:: TASK DATA ::

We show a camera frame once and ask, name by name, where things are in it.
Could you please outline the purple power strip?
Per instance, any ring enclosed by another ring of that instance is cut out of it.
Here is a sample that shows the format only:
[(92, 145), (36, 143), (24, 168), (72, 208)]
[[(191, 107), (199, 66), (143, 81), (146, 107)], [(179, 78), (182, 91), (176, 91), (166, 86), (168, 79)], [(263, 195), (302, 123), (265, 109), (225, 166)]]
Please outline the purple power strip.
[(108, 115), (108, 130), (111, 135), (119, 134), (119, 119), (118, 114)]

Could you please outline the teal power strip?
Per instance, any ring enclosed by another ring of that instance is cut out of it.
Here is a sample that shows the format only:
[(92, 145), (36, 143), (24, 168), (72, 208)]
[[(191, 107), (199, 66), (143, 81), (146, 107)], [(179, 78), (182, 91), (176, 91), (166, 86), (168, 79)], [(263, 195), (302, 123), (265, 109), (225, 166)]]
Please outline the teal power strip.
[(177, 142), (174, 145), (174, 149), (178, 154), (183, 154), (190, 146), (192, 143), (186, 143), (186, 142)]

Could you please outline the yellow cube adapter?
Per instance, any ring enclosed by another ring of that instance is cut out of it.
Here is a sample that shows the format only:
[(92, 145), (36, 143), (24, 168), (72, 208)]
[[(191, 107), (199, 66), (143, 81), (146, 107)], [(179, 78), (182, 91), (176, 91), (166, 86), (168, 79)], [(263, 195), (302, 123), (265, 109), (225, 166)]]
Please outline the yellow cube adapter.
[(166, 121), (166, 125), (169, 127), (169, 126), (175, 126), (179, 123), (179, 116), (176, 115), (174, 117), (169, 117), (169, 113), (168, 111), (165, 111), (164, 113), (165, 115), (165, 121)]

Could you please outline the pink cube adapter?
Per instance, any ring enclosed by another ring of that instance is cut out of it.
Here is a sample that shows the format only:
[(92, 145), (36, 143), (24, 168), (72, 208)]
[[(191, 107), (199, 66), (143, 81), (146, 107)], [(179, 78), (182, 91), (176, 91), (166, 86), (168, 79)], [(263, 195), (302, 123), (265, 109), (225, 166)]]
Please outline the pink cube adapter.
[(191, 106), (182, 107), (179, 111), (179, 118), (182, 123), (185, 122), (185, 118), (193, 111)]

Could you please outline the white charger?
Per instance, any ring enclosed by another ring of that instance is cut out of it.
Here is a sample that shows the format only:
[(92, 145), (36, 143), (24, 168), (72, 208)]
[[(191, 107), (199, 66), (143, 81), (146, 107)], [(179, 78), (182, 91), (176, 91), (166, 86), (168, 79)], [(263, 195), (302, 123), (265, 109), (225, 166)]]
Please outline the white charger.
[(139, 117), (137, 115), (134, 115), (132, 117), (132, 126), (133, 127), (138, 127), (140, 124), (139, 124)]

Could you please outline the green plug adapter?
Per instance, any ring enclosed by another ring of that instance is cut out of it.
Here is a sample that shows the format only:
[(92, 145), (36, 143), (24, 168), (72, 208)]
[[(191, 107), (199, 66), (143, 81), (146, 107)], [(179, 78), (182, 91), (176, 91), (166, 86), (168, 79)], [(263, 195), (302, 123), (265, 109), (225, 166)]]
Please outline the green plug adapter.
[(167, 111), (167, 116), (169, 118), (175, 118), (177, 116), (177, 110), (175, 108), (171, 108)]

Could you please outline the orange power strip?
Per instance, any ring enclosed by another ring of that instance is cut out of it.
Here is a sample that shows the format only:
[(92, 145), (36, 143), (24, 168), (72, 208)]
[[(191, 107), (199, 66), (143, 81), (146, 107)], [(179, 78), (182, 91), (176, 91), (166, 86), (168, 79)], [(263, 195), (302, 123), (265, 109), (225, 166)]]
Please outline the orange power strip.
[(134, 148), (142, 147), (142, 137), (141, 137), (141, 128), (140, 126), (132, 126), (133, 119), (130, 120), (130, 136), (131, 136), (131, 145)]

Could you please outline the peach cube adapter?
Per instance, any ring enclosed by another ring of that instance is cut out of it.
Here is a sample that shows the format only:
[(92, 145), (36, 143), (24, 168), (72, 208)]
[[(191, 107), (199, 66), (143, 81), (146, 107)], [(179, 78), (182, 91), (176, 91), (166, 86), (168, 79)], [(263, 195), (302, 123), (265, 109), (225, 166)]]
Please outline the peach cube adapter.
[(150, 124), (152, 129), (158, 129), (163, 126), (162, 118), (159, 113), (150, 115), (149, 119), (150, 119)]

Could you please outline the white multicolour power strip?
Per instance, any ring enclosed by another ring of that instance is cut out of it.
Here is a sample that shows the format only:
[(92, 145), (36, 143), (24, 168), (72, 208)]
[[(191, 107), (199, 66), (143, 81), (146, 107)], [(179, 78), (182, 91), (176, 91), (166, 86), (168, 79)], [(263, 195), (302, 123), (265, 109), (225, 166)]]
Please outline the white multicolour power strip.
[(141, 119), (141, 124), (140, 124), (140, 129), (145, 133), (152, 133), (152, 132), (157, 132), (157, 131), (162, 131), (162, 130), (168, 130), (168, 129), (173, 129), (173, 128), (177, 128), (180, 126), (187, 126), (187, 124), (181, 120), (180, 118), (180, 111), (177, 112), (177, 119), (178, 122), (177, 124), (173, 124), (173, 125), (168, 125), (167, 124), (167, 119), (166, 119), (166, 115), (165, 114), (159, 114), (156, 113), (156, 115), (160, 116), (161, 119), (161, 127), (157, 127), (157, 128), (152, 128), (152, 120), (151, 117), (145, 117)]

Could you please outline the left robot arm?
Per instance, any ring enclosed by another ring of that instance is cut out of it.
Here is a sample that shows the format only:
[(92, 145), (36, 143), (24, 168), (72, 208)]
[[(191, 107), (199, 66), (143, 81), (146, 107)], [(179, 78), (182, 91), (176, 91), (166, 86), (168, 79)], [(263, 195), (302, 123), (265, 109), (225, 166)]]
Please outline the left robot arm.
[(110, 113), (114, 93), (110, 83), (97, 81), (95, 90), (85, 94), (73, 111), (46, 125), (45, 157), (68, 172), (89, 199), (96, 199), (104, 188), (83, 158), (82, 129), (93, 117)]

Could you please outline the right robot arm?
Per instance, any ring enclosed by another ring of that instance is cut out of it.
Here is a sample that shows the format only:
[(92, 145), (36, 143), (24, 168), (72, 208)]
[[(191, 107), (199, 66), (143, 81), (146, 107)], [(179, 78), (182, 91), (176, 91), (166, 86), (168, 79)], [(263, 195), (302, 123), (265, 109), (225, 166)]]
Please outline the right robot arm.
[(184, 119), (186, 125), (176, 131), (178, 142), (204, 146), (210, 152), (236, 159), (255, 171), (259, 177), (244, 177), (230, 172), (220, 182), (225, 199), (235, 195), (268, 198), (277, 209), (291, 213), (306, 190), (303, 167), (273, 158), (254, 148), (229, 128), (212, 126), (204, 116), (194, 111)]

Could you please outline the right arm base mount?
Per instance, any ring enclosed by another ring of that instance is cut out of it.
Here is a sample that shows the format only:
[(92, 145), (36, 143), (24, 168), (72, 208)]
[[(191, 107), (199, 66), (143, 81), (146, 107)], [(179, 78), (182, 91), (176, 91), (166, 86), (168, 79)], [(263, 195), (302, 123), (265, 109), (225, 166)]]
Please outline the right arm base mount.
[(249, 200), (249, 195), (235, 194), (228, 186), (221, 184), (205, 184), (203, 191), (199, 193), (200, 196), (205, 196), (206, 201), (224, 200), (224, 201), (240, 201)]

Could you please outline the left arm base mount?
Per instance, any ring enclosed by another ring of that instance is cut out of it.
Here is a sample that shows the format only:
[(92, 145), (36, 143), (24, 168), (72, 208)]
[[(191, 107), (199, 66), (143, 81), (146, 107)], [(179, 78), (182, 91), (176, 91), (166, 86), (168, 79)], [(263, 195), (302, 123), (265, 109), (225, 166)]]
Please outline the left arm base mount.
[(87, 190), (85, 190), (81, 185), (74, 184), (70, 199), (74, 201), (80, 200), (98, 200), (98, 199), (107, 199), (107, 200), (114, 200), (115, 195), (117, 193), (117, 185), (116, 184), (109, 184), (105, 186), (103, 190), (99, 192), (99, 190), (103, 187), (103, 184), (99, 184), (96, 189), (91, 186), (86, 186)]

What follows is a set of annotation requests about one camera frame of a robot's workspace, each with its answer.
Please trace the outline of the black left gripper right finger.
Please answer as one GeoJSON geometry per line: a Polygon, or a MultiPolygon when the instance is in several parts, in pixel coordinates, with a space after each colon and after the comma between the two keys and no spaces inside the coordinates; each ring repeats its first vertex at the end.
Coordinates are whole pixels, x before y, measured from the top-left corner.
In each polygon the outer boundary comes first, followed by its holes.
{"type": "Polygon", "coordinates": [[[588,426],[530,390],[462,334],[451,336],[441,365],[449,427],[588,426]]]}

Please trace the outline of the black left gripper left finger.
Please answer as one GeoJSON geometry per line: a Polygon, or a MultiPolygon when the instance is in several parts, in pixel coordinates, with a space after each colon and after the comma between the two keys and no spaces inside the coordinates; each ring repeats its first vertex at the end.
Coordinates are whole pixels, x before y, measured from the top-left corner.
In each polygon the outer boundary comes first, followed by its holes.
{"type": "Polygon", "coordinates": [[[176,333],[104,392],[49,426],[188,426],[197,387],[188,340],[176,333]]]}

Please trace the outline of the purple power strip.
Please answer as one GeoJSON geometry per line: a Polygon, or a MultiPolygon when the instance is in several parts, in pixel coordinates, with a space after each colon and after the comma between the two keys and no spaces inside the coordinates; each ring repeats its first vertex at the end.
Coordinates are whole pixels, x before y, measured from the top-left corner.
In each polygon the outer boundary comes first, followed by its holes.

:::

> _WHAT THE TASK REQUIRES_:
All the lines that hold the word "frame" must appear in the answer, copied from the records.

> _TASK ANSWER_:
We show a camera frame once and ask, name by name, where things are in it.
What follows is a set of annotation requests about one camera frame of a robot's workspace, each with its answer.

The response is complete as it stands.